Supplied records →
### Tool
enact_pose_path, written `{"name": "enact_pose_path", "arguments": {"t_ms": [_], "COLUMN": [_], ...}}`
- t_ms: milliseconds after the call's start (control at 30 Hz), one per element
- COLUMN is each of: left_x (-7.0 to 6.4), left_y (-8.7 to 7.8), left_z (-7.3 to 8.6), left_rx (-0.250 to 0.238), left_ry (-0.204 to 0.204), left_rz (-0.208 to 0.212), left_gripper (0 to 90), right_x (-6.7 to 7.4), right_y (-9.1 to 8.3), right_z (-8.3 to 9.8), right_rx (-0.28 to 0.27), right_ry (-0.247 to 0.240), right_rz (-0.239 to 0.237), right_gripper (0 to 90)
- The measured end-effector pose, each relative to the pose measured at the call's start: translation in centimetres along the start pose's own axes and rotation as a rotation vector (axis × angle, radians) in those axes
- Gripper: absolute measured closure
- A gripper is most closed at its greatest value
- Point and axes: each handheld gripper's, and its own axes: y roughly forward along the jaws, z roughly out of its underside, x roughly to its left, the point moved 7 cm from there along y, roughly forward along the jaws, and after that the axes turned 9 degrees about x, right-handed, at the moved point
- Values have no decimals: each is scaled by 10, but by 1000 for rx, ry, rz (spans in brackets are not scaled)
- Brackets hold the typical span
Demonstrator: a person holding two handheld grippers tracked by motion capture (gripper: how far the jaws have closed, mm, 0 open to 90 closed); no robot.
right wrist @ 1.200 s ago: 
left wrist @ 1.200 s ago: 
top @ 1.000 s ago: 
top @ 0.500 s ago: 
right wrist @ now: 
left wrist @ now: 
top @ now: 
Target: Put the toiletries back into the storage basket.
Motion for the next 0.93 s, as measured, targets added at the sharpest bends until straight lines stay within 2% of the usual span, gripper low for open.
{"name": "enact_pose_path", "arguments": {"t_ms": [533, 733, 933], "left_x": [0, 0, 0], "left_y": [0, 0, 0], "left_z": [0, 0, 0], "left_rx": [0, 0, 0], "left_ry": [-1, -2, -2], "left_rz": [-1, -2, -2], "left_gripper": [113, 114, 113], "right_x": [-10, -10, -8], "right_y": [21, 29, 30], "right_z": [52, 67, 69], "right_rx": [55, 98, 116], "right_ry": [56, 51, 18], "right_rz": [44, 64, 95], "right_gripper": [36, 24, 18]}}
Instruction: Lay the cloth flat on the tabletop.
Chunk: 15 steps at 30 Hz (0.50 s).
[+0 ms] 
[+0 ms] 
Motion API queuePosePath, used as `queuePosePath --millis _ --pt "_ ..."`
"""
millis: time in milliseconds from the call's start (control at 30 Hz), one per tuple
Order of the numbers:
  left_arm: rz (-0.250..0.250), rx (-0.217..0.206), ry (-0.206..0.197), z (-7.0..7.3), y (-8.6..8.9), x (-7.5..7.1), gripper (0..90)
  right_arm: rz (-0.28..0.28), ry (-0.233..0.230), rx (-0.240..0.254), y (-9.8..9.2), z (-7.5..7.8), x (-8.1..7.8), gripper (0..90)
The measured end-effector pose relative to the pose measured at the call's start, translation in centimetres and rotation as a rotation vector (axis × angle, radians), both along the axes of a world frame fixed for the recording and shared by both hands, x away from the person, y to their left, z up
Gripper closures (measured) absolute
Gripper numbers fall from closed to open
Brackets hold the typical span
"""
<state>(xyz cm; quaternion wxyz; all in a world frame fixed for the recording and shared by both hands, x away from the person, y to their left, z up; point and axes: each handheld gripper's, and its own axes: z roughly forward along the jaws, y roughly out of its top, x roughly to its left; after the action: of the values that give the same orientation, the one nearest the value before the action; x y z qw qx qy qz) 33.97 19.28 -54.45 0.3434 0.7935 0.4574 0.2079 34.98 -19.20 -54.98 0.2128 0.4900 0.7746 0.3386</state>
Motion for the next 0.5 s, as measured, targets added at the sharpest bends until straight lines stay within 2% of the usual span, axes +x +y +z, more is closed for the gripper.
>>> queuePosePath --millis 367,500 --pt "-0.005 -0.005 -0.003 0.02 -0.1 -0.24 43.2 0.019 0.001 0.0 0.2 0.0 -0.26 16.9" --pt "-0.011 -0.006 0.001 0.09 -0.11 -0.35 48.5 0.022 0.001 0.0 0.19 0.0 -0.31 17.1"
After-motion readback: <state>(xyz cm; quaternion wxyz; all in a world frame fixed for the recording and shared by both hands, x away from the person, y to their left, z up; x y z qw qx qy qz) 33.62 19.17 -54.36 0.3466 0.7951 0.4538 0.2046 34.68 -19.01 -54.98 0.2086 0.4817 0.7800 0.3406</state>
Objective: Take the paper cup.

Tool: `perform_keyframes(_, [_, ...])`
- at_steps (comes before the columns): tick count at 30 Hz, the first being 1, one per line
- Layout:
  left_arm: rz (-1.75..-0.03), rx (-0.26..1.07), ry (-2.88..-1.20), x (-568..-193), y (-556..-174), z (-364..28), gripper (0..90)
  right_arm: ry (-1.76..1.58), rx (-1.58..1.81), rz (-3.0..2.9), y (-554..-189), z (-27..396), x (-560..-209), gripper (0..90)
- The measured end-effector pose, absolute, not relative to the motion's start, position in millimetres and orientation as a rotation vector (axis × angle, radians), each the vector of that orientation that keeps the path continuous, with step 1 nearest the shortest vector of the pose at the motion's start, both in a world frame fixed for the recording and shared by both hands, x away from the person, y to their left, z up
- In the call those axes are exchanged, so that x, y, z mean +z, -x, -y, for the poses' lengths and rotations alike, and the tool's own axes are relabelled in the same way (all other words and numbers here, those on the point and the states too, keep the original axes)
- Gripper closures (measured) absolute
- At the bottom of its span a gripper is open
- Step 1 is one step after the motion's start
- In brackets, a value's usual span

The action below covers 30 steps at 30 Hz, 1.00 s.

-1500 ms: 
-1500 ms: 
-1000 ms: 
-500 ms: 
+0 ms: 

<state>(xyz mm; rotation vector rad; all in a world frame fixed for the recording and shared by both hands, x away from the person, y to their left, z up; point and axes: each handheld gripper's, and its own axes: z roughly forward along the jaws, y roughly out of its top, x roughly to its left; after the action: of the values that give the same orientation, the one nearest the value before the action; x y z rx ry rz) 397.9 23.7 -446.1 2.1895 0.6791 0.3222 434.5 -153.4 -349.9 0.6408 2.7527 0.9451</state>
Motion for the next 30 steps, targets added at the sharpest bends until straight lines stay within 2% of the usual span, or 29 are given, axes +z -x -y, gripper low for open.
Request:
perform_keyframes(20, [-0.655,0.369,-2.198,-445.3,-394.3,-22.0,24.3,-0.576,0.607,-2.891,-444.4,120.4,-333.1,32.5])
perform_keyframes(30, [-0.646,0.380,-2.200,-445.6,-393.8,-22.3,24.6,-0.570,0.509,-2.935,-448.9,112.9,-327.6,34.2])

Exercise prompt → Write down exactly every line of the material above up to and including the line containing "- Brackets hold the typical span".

Task result →
### Tool
enact_pose_path, written `{"name": "enact_pose_path", "arguments": {"t_ms": [_], "COLUMN": [_], ...}}`
- t_ms: milliseconds after the call's start (control at 30 Hz), one per element
- COLUMN is each of: left_x (-7.0 to 6.4), left_y (-8.7 to 7.8), left_z (-7.3 to 8.6), left_rx (-0.250 to 0.238), left_ry (-0.204 to 0.204), left_rz (-0.208 to 0.212), left_gripper (0 to 90), right_x (-6.7 to 7.4), right_y (-9.1 to 8.3), right_z (-8.3 to 9.8), right_rx (-0.28 to 0.27), right_ry (-0.247 to 0.240), right_rz (-0.239 to 0.237), right_gripper (0 to 90)
- The measured end-effector pose, each relative to the pose measured at the call's start: translation in centimetres along the start pose's own axes and rotation as a rotation vector (axis × angle, radians) in those axes
- Gripper: absolute measured closure
- A gripper is most closed at its greatest value
- Point and axes: each handheld gripper's, and its own axes: y roughly forward along the jaws, z roughly out of its underside, x roughly to its left, the point moved 7 cm from there along y, roughly forward along the jaws, and after that the axes turned 9 degrees about x, right-handed, at the moved point
- Values have no decimals: each is scaled by 10, but by 1000 for rx, ry, rz (spans in brackets are not scaled)
- Brackets hold the typical span

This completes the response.